Not All Comments are Equal: Insights into Comment Moderation from a
Topic-Aware Model
- URL: http://arxiv.org/abs/2109.10033v1
- Date: Tue, 21 Sep 2021 08:57:17 GMT
- Title: Not All Comments are Equal: Insights into Comment Moderation from a
Topic-Aware Model
- Authors: Elaine Zosa, Ravi Shekhar, Mladen Karan, Matthew Purver
- Abstract summary: We make our models topic-aware, incorporating semantic features from a topic model into the classification decision.

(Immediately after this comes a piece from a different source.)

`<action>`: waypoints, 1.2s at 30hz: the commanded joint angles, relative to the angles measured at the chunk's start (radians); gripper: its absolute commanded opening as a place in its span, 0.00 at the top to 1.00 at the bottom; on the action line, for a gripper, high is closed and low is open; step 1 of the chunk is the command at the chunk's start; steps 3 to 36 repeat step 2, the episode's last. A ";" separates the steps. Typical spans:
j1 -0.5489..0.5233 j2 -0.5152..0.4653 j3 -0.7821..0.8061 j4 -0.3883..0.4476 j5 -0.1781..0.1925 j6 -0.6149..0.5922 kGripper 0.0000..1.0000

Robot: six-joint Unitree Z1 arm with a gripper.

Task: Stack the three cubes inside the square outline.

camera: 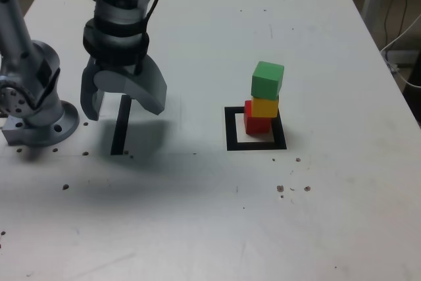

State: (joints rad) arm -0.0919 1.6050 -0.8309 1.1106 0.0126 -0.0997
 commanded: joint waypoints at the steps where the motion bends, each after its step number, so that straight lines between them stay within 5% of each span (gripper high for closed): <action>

Our results show that topic information improves the performance of the model, increases its confidence in correct outputs, and helps us understand the model's outputs.
- Score: 8.28576076054666
- License: http://creativecommons.org/licenses/by-nc-nd/4.0/
- Abstract: Moderation of reader comments is a significant problem for online news
platforms. Here, we experiment with models for automatic moderation, using a
dataset of comments from a popular Croatian newspaper. Our analysis shows that
while comments that violate the moderation rules mostly share common linguistic
and thematic features, their content varies across the different sections of
the newspaper. We therefore make our models topic-aware, incorporating semantic
features from a topic model into the classification decision. Our results show
that topic information improves the performance of the model, increases its
confidence in correct outputs, and helps us understand the model's outputs.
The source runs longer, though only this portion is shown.